The book discusses an alleged Hitler double that was purportedly seen in the kitchen of the bunker complex and housed in a secret room, supposedly employed by Himmler as a political decoy to protect Hitler before complicating his plan to orchestrate the dictator's death. Though the book's claim of Hitler using doubles is likely false, the Soviets produced a body resembling Hitler on the Chancellery grounds, initially confusing it for the body of Hitler himself, then implying it to be Hitler's body as part of their disinformation campaign that Hitler escaped. The book asserts that Soviet leader Joseph Stalin "[kept] the ghost of Hitler alive" to galvanize his "totalitarian" communist forces in an example of the 'big lie' technique often used by the Nazis.

== Supporting documentation ==
The book novelly includes a report from American private intelligence, citing Heimlich's investigation in presenting its own conclusion that Hitler was assassinated. Also included are the official British intelligence report by Hugh Trevor-Roper, an outline of official Soviet intelligence reports, and contradictory statements by RSD guard Hermann Karnau and Hitler's chauffeur Erich Kempka.

== Legacy ==
Soviet journalist Lev Bezymenski cited the book in the 1982 edition of his propaganda book The Death of Adolf Hitler, claiming to have only recently learned of it, despite saying in the 1968 edition of his book that the Soviets thought Günsche delivered a coup de grâce-style shot.
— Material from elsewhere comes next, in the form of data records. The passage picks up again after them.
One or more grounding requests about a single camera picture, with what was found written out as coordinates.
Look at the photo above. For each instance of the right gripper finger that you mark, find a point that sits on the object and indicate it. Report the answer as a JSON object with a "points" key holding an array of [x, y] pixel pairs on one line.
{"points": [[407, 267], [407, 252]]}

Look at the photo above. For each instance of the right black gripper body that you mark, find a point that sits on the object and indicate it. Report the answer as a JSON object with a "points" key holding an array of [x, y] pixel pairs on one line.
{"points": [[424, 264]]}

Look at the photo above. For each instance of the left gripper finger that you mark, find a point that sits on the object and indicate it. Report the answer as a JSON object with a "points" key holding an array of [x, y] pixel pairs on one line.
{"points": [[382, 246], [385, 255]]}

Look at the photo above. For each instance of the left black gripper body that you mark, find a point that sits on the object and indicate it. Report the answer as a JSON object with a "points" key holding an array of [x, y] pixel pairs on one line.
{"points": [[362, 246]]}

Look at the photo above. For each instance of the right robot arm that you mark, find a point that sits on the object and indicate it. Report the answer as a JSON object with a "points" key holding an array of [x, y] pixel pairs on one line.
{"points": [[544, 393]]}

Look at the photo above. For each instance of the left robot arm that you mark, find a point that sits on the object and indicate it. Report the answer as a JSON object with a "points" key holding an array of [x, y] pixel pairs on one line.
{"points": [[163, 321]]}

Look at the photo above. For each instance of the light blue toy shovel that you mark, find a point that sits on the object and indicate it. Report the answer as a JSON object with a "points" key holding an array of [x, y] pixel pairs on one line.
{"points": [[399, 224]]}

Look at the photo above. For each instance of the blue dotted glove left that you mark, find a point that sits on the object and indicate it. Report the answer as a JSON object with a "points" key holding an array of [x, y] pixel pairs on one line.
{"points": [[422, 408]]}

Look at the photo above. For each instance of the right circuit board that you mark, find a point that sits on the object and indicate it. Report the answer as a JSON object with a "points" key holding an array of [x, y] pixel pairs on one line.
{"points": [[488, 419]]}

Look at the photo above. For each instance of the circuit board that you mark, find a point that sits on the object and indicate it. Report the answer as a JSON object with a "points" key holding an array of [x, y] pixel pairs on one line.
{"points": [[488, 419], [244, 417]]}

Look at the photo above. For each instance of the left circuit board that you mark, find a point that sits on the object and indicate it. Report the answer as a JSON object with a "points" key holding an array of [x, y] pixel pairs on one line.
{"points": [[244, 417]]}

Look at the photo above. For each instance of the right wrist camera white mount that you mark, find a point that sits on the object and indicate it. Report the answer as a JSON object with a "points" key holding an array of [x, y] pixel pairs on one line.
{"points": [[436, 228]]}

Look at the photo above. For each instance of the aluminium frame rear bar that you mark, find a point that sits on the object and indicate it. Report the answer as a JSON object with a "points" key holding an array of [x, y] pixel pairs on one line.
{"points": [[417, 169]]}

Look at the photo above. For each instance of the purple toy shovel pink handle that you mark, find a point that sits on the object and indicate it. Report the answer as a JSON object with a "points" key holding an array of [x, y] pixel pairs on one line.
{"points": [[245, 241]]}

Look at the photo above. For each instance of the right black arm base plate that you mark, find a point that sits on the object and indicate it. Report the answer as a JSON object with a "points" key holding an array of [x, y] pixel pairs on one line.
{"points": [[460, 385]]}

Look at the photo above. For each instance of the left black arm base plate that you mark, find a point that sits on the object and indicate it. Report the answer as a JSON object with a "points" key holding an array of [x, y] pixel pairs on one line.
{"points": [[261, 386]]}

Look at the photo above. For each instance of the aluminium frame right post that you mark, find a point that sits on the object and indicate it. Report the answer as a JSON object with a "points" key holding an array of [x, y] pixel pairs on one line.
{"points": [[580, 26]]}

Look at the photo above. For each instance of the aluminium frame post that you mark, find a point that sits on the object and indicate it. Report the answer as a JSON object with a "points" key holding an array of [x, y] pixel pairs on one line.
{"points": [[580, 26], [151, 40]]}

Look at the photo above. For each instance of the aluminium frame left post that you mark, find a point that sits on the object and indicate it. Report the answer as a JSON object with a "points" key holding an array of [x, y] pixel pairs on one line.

Bezymenski claims that the 1947 book argues for the necessary time window on the basis of the unreliability of eyewitness statements about the timing and severity of the burnings (i.e. being nearly absolute).

British author Hugh Thomas implied in his 1995 book that Hitler and Braun could have escaped using body doubles. However, Thomas concluded that Hitler was strangled to death by Linge, obscured by purportedly fraudulent forensic evidence. English historian Luke Daly-Groves points out that such conclusions are "extremely dubious" and lack supporting evidence.

In his 1995 book on Hitler's death, German historian Anton Joachimsthaler criticized the 1947 book for implying (in its discussion of a double, summary of government reports and conclusion) that Hitler escaped—possibly with his secretary Martin Bormann and/or plundered Nazi gold—to the Alps, Japan, or South America. Contrary to Musmanno's report, Joachimsthaler asserts that the Soviets did not allow U.S. intelligence to search the garden and that Heimlich modeled his sifting narrative upon the actual method the Soviets used to find the dental remains.

In 2019, Daly-Groves noted in a review of declassified American intelligence files that some information about investigations of Hitler's death was kept from Heimlich "because higher-ranking American intelligence officers were aware that he was attempting to capitalise on sensational rumours". Daly-Groves contends that Heimlich's statements in the book proved the suspicions of higher-ranking U.S. Army officers to be correct, and that Heimlich's arguments demonstrate he was not fully informed of the evidence. In 2020, historian Richard J. Evans stated that Heimlich resented "being side-lined in favour of Trevor-Roper's investigation [and was] ill informed" and also that the story about Hitler being murdered on Himmler's orders "has never been taken seriously by historians".